Where the other instruments had rusted and fallen away, these had clung to life. These, at least, Bacchus might find some use for.
Bacchus has discovered a Voidlit Garden. The following plants can be found growing there:
Blackleaf - A leafy plant with broad, black leaves. Ingestion causes severe, nightmarish hallucinations, enough to--in smaller creatures with weaker hearts--cause it to enter its chrysalis (or, in Gemless lessers, death). These hallucinations last minutes to hours, depending on the dose ingested. Distillation into an oil (translucent and dark) intensifies the effects.
Rotvine - A long, twisting vine with small leaves and spines along its length. Handle with care or the spines can embed in the flesh, and sting. Its main use, however, is the sap within the vine, which causes rapidly spreading necrosis on contact with flesh. Can easily be washed or rubbed off, but on an immobile victim, kills within an hour or two. Extremely painful to experience.
Fireflower - A relatively pretty, dark green and bushy plant with reddish flowers that have five, pointed petals edged in gold. These flowers and their pollen cause a harmless but agonizing severe, burnlike sensation on contact with skin.
Poison Thorn - A hardy, woody, thick vine with long, pointed thorns and bushy, dark green foliage. The vines carry trace amounts of a potent paralytic, but only trace; hollow tips in the thorns are where the toxin is stored. A prick from a thorn can numb an area. Careful harvest of a few dozen thorns will provide enough venom to paralyze a creature of medium dog size or below for approximately an hour if taken into the body, ex. by ingestion or injection.
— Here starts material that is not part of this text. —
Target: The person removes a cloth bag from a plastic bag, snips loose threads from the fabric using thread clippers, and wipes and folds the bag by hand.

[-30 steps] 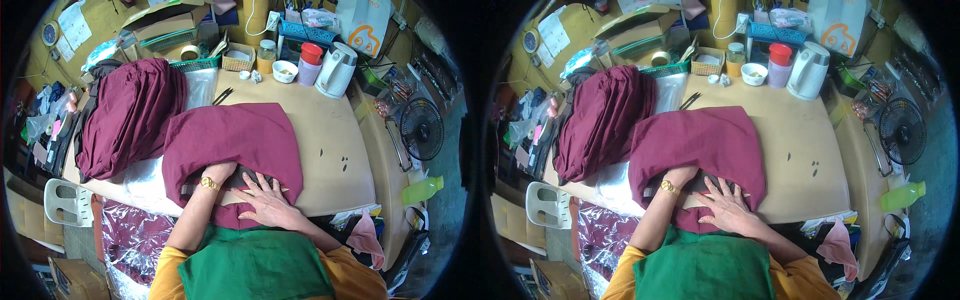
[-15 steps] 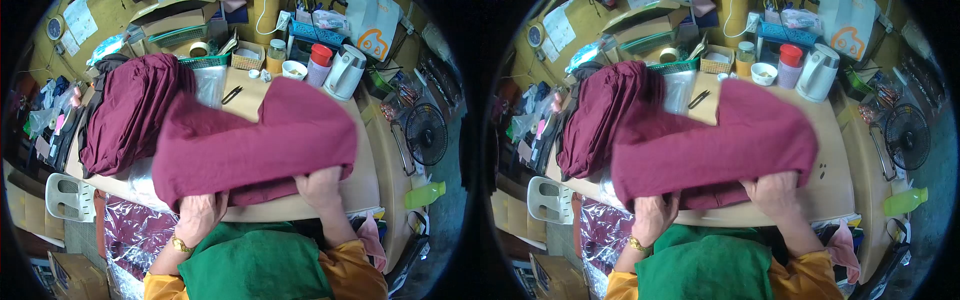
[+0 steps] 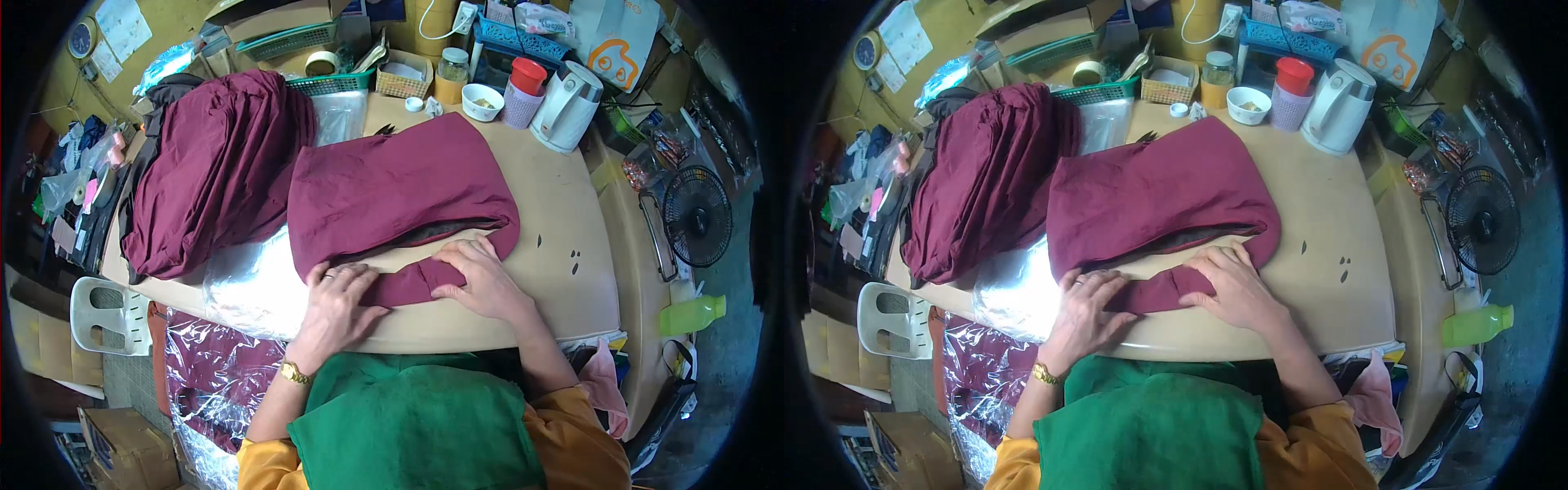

Deathgrass - Long, stiff blades of dark grey-green grass that are laced with deadly poison. Brushing them can cause cuts that quickly numb; harvesting the grass and processing it by gathering its liquid (by pressing or the like) will yield a deadly, painful poison. Death by Deathgrass poison was long-dreaded in the prisons, a horrible demise that took hours of agony as it rapidly killed internal organs. However, it takes several plants' worth of toxin to use in this manner. It also inhibits the gemstone's ability to chrysalise, making death rather than chrysalis more likely.
Drownberry Bush - Large, purple-black leaves clustered in bushes. These are beautiful plants, on an ornamental level, but their small, black berries hold a horrific toxin: one that, when ingested, causes the lungs to fill with fluid. The victim will begin to cough and choke, eventually drowning in the fluid in their lungs. Drownberry, like Deathgrass, was a dreaded form of death, but resulted in chrysalis more often than a true demise--making it a prime plant to use in tormenting a captive victim over and over again.